*AVAILABLE DATA*:
______

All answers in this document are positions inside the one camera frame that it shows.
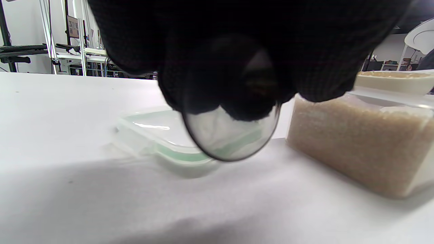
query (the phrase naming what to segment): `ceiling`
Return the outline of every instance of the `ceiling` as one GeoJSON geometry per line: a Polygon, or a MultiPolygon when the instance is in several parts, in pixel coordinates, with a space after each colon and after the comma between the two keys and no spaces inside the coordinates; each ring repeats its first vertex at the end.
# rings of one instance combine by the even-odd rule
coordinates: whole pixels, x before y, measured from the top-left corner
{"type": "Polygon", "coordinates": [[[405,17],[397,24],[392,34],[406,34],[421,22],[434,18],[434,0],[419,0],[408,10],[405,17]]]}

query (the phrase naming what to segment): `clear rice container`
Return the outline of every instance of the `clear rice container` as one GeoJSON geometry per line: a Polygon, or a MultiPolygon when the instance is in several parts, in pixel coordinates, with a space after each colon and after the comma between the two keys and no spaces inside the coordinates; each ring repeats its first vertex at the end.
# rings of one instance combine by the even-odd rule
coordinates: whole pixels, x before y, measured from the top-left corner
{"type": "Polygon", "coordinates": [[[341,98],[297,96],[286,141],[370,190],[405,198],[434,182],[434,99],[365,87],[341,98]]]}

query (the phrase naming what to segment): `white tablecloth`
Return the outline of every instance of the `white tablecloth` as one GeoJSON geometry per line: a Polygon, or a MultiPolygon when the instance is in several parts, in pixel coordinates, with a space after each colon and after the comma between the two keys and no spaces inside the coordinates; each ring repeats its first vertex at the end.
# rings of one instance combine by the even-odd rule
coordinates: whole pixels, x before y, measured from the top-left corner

______

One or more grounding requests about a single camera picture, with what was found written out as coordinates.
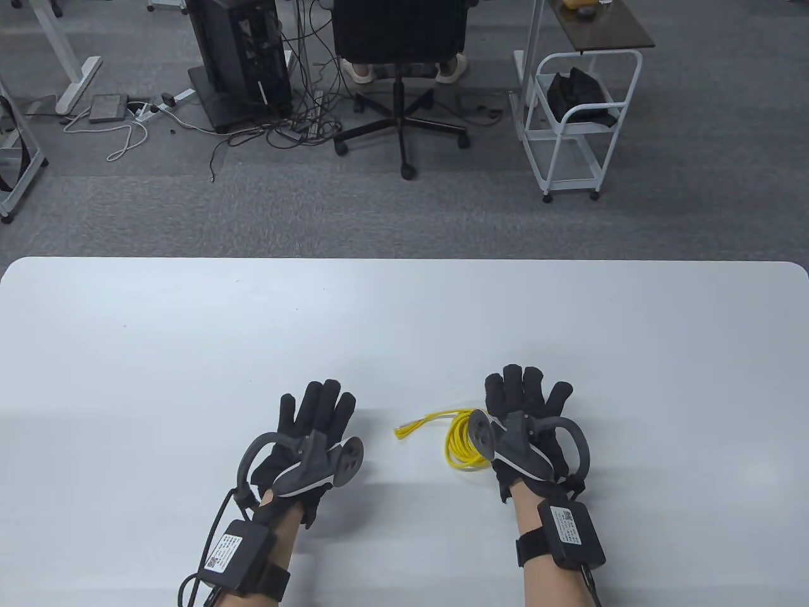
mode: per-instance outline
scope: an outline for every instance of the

______

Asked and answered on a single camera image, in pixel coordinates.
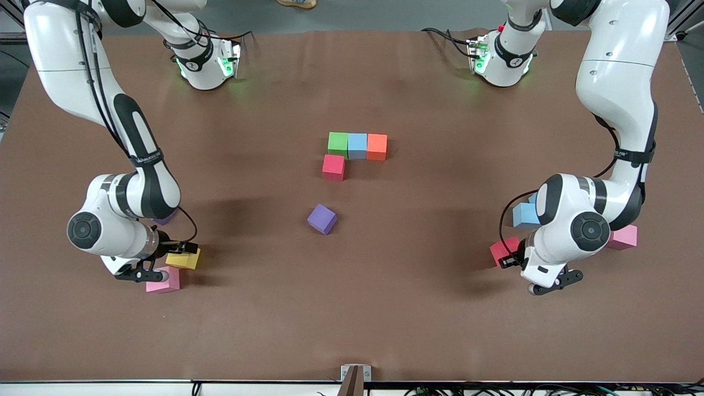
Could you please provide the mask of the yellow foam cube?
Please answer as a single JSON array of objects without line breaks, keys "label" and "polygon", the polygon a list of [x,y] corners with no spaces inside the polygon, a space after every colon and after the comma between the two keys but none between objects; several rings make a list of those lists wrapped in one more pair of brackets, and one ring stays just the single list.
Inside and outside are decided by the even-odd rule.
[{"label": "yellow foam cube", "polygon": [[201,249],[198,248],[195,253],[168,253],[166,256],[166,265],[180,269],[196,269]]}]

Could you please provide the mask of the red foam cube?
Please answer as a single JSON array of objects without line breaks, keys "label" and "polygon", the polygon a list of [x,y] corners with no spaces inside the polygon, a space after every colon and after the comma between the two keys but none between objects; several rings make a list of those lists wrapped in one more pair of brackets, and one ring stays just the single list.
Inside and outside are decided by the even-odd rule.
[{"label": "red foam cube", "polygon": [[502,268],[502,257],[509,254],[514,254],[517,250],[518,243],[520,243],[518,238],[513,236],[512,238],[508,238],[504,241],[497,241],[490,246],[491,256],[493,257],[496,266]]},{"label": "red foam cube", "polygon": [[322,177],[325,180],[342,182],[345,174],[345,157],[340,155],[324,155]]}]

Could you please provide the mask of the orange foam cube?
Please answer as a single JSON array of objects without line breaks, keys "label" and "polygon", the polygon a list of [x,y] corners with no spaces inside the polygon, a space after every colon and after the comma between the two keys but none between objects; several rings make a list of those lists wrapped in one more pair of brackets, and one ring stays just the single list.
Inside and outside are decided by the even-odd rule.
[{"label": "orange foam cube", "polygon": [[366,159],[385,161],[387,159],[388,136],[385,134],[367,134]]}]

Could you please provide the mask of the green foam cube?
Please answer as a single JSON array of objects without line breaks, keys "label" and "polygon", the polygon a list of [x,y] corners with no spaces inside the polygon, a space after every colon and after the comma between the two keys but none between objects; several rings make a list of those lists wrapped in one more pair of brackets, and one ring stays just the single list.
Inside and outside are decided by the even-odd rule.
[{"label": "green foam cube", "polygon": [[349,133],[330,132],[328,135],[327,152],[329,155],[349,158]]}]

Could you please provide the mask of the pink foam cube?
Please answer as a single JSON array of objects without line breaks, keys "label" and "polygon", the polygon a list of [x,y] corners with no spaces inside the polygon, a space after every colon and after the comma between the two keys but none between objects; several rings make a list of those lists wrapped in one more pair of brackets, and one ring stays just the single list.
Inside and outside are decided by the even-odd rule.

______

*WHAT IS REQUIRED*: Wherever the string "camera" appears in the entries above, list that line.

*RESULT*:
All answers in this document are positions inside the one camera frame that it shows.
One or more grounding requests about a single camera picture, with what was found written out as coordinates.
Asked and answered on a single camera image, in pixel coordinates.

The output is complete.